There's also the pv(1) utility on Linux and OS X Homebrew:
DESCRIPTION
pv shows the progress of data through a pipeline by giving infor-
mation such as time elapsed, percentage completed (with progress
bar), current throughput rate, total data transferred, and ETA.
To use it, insert it in a pipeline between two processes, with the
appropriate options. Its standard input will be passed through to
its standard output and progress will be shown on standard error.
I assume you mean the `%"PRIuMAX"` bits. It is an eyesore, but it is how to portably write the specifiers for types whose size my vary across architectures. That is, blame POSIX, not GNU coding style.
The `PRIuMAX` macro in particular is not necessary. It expands to a format usable for `uintmax_t`, but you can also use `"%ju"`. Both were introduced in ISO C99.
(Unless your `printf` implementation doesn't recognize `"%ju"`, and the `PRIuMAX` macro and friends are defined in some non-standard system-specific manner.)
How is this supposed to work? The underscore is a convenience macro for the gettext localization function. But gettext works by looking up its string argument in the localization database, and here the string varies from one platform to another, so how can you be sure that the localization will be found?
I guess the answer is that you have to redo the localization for each platform that has a different expansion of PRIuMAX. But that's horrible: the localization will be identical except for the format specifiers, which will just be copied from the English version of the string. Is there support for automating this in the translation toolchain?
If the message is not found, gettext returns the argument unchanged, which would be a bug (English text incorrectly appearing instead of localized text). So that's not it.
If all you are doing is the above, then you don't need dd at all. pv will act like dd (but with stdin/out) and uses a sensible buffer size you can override. Your first example becomes:
-B BYTES, --buffer-size BYTES
Use a transfer buffer size of BYTES bytes. A suffix of "k", "m", "g", or
"t" can be added to denote kilobytes (*1024), megabytes, and so on. The
default buffer size is the block size of the input file's filesystem
multiplied by 32 (512kb max), or 400kb if the block size cannot be
determined.
pv is great tool and works really well. On Linux you can even point it at other process ids, and it will automatically scan their open file descriptors and show progress of relevant ones.
> Will do the same thing, and give an accurate % complete progress bar.
I'm not sure that's true, last time I tried to do:
pv < /dev/zero > /dev/sda
To zero a drive, it correctly printed out the total size of the output block device. Perhaps it also does this type of scanning on stdin, if possible.
That said, looking at the main page, it appears that this functionality is only available for the output end:
Note that if the input size cannot be calculated, and the output is a block device, then the size of the block device will be used and pv will automatically stop at that size as if -S had been given. (http://www.ivarch.com/programs/quickref/pv.shtml)

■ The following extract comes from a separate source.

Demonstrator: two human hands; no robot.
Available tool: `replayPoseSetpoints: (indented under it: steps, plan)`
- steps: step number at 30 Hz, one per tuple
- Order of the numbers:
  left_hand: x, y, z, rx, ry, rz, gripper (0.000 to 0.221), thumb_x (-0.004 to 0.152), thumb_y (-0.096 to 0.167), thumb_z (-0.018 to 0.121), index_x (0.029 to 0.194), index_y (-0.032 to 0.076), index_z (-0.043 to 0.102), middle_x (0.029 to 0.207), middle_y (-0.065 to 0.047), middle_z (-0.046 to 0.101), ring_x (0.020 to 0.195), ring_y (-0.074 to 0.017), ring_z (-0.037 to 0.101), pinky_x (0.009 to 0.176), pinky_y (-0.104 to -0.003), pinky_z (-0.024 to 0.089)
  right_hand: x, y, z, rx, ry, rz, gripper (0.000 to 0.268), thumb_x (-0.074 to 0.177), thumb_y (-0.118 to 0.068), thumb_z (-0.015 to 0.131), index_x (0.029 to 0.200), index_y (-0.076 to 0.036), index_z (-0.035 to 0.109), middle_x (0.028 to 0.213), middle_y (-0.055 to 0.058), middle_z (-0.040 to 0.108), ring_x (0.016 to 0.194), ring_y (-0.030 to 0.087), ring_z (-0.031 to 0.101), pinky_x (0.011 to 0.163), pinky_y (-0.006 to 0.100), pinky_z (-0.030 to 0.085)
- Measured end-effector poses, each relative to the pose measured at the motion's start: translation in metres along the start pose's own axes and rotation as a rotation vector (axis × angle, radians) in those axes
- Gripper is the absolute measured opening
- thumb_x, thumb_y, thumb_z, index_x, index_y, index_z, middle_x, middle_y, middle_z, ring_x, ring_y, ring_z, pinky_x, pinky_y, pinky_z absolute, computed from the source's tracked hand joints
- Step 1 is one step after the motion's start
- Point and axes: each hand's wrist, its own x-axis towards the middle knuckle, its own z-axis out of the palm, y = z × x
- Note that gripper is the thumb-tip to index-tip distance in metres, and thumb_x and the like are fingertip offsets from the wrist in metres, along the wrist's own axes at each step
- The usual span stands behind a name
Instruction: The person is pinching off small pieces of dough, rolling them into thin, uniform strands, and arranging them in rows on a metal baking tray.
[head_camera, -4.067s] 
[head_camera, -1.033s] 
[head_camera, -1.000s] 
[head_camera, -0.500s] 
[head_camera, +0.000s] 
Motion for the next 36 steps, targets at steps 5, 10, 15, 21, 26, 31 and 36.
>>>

dd was always a big special to me. It's the only command-line utility that I know that takes the simple approach to argument parsing. I don't know why everyone wants to prefix their arguments with --
As mentioned in the online manual at http://gnu.org/software/coreutils/dd that command line syntax is inspired by the DD (data definition) statement of OS/360 JCL
ddrescue also shows progress by default. Not sure if it has a comparable feature-set as dcfldd, but for data rescue/forensics, it definitely does the trick, and seems to be much more actively maintained.
You don't always know how many bytes remain to be copied, e.g. in the case of a FIFO. It could theoretically do things differently in the cases where you do know, however.
This is a pretty useful feature for something that regularly copies large files/disks you'd want to see the progress of, in fact I'd say it should have been default behavior for years.
I'd make some crude comment about cargo culting, but do you have an explicit complaint? dd itself is derided by the plan9 crew for many more reasons than a progress bar, and the cli arguments are obtuse because they're a joke.
That's more awkward and outputs a separate line per interrupt. Also to do that programmatically (to provide progress to a program using dd underneath) is tricky to do robustly due to the default disposition of SIGUSR1.
SIGUSR1 is really only a hack provided on systems that don't support SIGINFO (which is easier to generate and whose default disposition is easier to handle robustly)
Anyway, what behavior do you want to see exactly? You can still send the USR1 signal and get the update behavior just like before. Were you just pointing out that there are cases where you still need to use that feature, or something else?
But surely if you could send a SIGUSR1 and get the progress it would be useful. I won't always have the foresight to put the progress argument. Maybe I expected the task to be quick but it's not.